• _Provided material_:
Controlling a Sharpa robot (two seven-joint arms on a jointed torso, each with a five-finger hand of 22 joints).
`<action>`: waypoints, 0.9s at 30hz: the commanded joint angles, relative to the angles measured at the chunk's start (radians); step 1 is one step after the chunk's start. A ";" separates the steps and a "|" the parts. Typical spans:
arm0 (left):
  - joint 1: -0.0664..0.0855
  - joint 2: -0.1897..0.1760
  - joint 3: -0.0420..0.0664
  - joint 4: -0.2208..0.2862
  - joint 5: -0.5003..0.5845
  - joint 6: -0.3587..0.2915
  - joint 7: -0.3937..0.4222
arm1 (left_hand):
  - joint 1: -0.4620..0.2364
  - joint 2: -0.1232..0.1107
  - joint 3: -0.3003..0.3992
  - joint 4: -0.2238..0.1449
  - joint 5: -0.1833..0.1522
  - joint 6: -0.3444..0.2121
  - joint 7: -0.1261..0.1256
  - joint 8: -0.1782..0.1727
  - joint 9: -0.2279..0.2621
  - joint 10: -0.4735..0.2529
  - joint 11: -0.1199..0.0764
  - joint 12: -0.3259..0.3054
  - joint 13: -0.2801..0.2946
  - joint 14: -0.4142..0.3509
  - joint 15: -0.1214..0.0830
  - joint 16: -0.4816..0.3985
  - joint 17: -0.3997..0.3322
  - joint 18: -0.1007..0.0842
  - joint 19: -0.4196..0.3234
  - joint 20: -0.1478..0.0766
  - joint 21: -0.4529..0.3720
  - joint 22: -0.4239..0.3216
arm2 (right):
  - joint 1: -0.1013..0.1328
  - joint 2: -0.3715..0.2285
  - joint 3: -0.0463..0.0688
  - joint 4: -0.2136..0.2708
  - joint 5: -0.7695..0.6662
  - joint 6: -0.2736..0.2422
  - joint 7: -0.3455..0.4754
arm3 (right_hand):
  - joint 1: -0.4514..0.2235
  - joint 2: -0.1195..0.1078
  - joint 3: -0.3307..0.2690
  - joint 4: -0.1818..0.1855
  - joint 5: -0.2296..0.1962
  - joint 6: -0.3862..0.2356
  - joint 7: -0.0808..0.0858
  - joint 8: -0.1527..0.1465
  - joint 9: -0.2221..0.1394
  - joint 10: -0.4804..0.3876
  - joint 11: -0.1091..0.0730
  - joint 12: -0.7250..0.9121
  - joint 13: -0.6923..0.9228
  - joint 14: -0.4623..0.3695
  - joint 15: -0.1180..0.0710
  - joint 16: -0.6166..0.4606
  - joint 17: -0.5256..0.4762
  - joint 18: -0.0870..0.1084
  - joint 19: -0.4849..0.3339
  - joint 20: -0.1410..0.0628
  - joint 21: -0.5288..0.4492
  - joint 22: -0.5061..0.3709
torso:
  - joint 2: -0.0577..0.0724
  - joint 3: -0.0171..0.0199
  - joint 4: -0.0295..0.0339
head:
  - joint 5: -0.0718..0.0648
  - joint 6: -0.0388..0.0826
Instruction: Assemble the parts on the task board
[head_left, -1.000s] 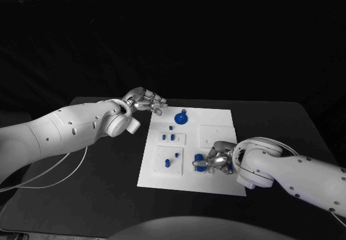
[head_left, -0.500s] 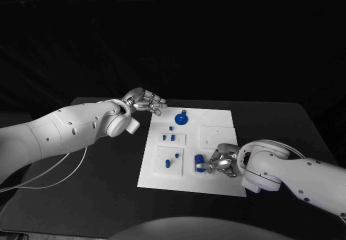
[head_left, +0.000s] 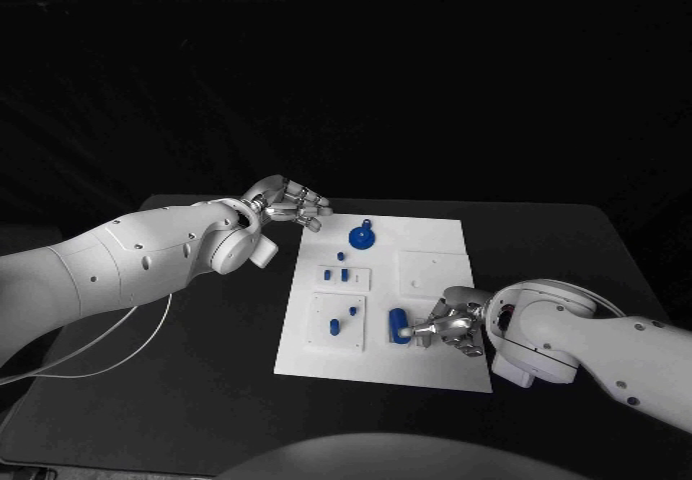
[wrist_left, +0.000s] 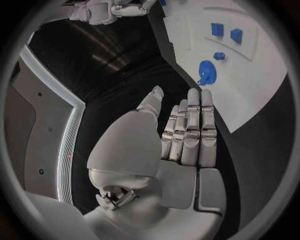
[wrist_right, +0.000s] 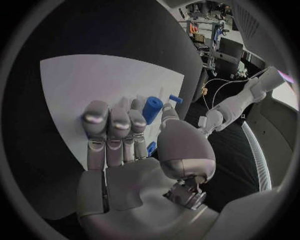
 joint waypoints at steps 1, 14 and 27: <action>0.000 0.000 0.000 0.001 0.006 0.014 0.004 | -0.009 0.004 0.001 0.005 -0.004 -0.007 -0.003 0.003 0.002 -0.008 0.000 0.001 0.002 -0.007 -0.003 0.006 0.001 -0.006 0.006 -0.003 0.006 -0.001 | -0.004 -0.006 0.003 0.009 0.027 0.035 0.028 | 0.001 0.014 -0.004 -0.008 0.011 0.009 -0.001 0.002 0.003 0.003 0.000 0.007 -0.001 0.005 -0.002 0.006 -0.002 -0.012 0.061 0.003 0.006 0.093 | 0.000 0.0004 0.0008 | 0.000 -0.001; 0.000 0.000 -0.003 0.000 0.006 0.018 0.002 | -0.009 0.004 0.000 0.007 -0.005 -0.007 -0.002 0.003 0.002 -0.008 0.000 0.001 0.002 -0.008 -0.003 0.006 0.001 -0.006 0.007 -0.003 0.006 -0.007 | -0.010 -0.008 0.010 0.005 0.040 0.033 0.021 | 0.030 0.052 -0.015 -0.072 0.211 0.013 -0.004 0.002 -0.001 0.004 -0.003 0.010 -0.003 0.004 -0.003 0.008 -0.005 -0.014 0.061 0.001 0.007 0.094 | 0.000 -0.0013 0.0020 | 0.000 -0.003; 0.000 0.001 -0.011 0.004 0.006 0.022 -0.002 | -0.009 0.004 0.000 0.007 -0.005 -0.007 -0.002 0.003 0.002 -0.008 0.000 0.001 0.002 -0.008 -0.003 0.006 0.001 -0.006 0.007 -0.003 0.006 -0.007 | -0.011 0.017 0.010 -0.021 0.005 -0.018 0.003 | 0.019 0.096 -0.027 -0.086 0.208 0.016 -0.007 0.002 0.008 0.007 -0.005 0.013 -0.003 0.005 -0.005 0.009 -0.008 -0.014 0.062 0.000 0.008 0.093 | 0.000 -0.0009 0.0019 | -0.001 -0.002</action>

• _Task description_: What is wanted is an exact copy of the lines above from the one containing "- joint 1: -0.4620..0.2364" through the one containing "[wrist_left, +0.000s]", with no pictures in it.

• _Task answer_:
  - joint 1: -0.4620..0.2364
  - joint 2: -0.1232..0.1107
  - joint 3: -0.3003..0.3992
  - joint 4: -0.2238..0.1449
  - joint 5: -0.1833..0.1522
  - joint 6: -0.3444..0.2121
  - joint 7: -0.1261..0.1256
  - joint 8: -0.1782..0.1727
  - joint 9: -0.2279..0.2621
  - joint 10: -0.4735..0.2529
  - joint 11: -0.1199..0.0764
  - joint 12: -0.3259..0.3054
  - joint 13: -0.2801..0.2946
  - joint 14: -0.4142..0.3509
  - joint 15: -0.1214..0.0830
  - joint 16: -0.4816..0.3985
  - joint 17: -0.3997..0.3322
  - joint 18: -0.1007..0.0842
  - joint 19: -0.4196..0.3234
  - joint 20: -0.1478..0.0766
  - joint 21: -0.4529..0.3720
  - joint 22: -0.4239..0.3216
arm2 (right):
  - joint 1: -0.1013..0.1328
  - joint 2: -0.3715..0.2285
  - joint 3: -0.0463..0.0688
  - joint 4: -0.2136..0.2708
  - joint 5: -0.7695..0.6662
  - joint 6: -0.2736..0.2422
  - joint 7: -0.3455..0.4754
arm3 (right_hand):
  - joint 1: -0.4514..0.2235
  - joint 2: -0.1195..0.1078
  - joint 3: -0.3307..0.2690
  - joint 4: -0.1818..0.1855
  - joint 5: -0.2296..0.1962
  - joint 6: -0.3862..0.2356
  - joint 7: -0.0808..0.0858
  - joint 8: -0.1527..0.1465
  - joint 9: -0.2221..0.1394
  - joint 10: -0.4804..0.3876
  - joint 11: -0.1091..0.0730
  - joint 12: -0.7250..0.9121
  - joint 13: -0.6923..0.9228
  - joint 14: -0.4623..0.3695
  - joint 15: -0.1180..0.0710
  - joint 16: -0.6166..0.4606
  - joint 17: -0.5256..0.4762
  - joint 18: -0.0870..0.1084
  - joint 19: -0.4849..0.3339
  - joint 20: -0.1410..0.0628
  - joint 21: -0.5288..0.4492
  - joint 22: -0.5061..0.3709
torso:
  - joint 2: -0.0577..0.0724
  - joint 3: -0.0171..0.0199
  - joint 4: -0.0295..0.0339
head:
  - joint 5: -0.0718..0.0648
  - joint 6: -0.0388..0.0826
Instruction: Assemble the parts on the task board
[head_left, -1.000s] 
[head_left, -0.500s] 
[head_left, +0.000s] 
[wrist_left, +0.000s] 

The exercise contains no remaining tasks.